While human technology is ruled by determinism, biological systems exploit a subtle balance of control and stochasticity. This balance, evident in the morphogenesis of textural patterns imprinted on leaves, fur or skin can help hierarchize organisms both as a representative of their species and as unique individuals. In this study, we identified that, by exploiting electrochemistry, it is possible to generate such versatile but specific textures, to imprint patterns of a conducting polymer on a conducting substrate. It is shown that the 1D morphogenesis of conducting polymer dendrites on wires translates, on 2D surfaces, as highly heterogeneous coatings of dark spots, rosettes or marbled patterns. Despite their inherent stochasticity, these patterns are characteristic of the physical conditions they grew in, and particularly of the chemical content of the electroactive solution used for their electropolymerization. A statistical study demonstrates that these patterns could be used as fingerprints to physically tag the identity of a solution within a specific class. By the identification of a new electrochemical process which allows generating physical fingerprints with optical, electrical and chemical contrast on an electrode, this research paves the way toward a disruptive low-cost technology which could allow any end-user to generate personal tags on a glass slide or on a micro-chip, to engrave physically-encrypted personal information for various applications.

Editorial analysis

A structured set of objections, weighed in public.

Desk editor's note, referee report, simulated authors' rebuttal, and a circularity audit.

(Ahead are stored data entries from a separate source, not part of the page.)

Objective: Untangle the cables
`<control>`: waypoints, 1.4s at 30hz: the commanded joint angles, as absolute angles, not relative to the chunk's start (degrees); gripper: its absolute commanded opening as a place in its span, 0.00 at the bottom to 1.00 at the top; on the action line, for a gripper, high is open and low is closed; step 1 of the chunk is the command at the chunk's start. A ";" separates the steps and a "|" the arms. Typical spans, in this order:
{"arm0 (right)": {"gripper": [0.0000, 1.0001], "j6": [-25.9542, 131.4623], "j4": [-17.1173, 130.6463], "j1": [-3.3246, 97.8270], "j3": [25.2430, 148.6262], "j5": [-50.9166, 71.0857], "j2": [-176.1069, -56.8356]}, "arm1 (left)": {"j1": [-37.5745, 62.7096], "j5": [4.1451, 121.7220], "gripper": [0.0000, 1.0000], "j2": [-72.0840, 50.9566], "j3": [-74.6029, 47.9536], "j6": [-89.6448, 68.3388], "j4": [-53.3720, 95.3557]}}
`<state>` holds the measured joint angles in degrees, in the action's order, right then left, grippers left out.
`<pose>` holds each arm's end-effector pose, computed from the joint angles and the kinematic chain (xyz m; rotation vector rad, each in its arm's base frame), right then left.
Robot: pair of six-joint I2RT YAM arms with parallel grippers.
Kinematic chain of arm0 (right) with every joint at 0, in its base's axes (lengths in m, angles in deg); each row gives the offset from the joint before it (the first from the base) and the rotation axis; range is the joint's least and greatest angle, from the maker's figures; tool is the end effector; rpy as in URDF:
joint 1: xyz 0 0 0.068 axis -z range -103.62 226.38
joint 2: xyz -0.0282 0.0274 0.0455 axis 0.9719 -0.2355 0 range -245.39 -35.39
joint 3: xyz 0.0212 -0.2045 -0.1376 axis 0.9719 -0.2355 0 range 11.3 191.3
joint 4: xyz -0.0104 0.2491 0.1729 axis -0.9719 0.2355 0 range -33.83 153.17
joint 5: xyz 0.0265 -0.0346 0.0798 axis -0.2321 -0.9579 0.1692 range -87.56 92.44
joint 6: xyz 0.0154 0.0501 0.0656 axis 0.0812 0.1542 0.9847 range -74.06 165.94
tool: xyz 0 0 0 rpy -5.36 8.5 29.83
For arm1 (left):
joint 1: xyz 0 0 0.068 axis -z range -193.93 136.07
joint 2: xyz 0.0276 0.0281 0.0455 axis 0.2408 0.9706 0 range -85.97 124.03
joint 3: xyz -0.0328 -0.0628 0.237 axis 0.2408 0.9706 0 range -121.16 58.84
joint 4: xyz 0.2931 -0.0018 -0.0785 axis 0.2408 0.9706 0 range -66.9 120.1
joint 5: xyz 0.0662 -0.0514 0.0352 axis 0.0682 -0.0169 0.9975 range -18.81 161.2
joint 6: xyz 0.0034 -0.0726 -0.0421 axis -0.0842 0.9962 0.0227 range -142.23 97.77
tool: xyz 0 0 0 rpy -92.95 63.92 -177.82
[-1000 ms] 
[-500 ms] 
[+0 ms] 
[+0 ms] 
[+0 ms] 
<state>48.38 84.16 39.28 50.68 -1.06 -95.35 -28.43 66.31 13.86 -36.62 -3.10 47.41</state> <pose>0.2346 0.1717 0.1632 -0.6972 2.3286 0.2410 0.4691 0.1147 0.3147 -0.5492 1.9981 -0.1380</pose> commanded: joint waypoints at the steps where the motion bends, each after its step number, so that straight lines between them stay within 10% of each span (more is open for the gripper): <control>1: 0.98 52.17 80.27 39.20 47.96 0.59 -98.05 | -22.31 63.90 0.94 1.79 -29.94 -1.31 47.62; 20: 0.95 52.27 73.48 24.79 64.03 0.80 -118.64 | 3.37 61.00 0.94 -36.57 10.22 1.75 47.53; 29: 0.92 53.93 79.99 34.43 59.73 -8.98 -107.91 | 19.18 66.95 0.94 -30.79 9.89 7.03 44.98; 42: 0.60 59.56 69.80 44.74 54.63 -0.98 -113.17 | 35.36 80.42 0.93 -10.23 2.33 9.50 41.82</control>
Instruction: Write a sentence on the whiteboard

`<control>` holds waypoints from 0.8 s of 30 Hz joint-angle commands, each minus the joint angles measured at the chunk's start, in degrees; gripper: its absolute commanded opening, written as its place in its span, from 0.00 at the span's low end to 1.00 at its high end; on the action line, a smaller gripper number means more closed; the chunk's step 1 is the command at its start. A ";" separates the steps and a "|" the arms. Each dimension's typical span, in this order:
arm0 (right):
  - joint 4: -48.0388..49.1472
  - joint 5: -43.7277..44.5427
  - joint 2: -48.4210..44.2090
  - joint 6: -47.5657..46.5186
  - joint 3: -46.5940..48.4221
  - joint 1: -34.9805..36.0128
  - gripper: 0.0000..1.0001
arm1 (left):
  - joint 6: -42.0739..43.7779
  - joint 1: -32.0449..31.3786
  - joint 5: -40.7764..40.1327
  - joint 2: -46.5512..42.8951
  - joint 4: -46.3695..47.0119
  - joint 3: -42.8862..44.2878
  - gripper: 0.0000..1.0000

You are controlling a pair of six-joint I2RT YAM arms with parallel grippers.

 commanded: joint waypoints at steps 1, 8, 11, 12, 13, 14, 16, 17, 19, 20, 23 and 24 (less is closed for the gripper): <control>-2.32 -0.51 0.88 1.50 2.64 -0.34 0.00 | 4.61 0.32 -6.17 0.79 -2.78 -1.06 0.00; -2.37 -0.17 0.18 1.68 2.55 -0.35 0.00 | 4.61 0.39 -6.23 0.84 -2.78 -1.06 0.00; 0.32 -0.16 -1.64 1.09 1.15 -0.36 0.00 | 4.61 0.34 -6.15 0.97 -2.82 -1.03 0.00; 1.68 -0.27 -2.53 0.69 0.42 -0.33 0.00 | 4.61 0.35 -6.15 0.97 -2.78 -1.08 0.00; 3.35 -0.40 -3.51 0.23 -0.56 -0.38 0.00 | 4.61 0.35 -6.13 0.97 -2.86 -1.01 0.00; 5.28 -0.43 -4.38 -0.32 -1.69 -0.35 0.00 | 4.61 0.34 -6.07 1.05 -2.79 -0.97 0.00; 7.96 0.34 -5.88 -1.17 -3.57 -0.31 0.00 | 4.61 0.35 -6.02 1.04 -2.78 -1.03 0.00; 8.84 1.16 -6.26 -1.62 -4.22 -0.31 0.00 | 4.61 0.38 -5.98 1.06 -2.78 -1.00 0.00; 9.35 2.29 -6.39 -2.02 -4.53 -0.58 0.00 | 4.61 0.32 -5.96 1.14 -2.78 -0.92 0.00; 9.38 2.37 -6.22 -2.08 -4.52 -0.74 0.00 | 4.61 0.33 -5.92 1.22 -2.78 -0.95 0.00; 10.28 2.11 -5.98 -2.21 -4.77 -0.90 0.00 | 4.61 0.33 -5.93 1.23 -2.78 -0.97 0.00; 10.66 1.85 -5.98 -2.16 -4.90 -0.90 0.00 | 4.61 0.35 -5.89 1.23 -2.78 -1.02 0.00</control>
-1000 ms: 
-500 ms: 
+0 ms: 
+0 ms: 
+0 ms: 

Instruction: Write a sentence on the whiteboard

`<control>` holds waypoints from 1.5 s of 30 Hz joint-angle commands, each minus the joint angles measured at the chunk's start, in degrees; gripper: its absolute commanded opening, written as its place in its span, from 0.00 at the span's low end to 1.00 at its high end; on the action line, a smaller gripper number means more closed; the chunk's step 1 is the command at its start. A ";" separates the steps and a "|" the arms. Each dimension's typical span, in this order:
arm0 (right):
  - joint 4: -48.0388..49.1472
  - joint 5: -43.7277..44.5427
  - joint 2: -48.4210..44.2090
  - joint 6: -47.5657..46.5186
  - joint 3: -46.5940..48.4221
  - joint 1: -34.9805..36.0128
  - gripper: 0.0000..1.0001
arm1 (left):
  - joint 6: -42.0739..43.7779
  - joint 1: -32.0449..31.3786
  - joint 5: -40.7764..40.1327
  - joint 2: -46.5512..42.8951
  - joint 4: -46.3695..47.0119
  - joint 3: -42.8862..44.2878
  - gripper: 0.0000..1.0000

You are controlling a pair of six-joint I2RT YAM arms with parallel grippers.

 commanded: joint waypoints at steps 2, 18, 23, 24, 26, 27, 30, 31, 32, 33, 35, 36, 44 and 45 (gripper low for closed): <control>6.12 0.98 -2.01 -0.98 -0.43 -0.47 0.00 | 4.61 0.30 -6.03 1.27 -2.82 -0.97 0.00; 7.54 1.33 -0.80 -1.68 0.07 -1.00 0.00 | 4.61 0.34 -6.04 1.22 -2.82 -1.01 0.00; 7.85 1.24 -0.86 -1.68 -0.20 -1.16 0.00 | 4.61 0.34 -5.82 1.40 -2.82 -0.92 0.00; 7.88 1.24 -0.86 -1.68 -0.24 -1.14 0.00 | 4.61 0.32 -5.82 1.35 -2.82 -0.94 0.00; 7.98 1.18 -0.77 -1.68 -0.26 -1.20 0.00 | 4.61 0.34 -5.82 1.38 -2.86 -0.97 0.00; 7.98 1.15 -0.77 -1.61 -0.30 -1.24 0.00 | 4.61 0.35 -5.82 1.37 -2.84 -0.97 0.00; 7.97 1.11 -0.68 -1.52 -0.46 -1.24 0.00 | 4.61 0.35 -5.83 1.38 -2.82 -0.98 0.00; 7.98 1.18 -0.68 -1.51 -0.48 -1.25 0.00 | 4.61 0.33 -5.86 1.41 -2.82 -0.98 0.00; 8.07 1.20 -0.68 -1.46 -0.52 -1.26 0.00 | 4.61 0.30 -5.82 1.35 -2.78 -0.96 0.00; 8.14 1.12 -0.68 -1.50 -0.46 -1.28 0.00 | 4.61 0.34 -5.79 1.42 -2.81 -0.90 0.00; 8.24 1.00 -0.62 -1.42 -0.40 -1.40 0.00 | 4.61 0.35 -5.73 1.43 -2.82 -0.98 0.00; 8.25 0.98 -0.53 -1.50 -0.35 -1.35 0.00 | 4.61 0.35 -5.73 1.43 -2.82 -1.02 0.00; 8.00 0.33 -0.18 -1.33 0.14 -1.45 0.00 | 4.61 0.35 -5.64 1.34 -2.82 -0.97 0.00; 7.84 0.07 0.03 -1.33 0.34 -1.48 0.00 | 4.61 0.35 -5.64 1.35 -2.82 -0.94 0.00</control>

Tearing a paper down is the easy half of reading it; the pith above is the substance, this is the friction.

Referee Report

1 major / 0 minor

Summary. The manuscript describes the electropolymerization of conducting polymers on 2D conducting substrates to generate heterogeneous patterns including dark spots, rosettes, and marbled textures. These patterns exhibit optical, electrical, and chemical contrast. The authors assert that, despite inherent stochasticity, the patterns are characteristic of the physical conditions and particularly the chemical content of the electroactive solution, as demonstrated by a statistical study, enabling their use as fingerprints for identification and encryption. The work proposes this as a basis for low-cost, user-generated physical tags on glass slides or microchips.

Significance. If the statistical demonstration is validated with appropriate quantitative metrics, the identification of this electrochemical process could provide a novel route to physical identifiers that combine stochastic generation with chemical specificity. This approach exploits a controlled balance of determinism and randomness, potentially enabling accessible multi-modal tagging and encryption technologies with low cost and broad applicability.

major comments (1)
  1. The abstract states that 'a statistical study demonstrates that these patterns could be used as fingerprints to physically tag the identity of a solution within a specific class.' No details are provided on pattern quantification (e.g., image descriptors or spatial statistics), replicate counts, intra- vs. inter-class variance, or classifier performance/error rates. This information is load-bearing for the central claim that stochasticity does not preclude reliable identification and encryption.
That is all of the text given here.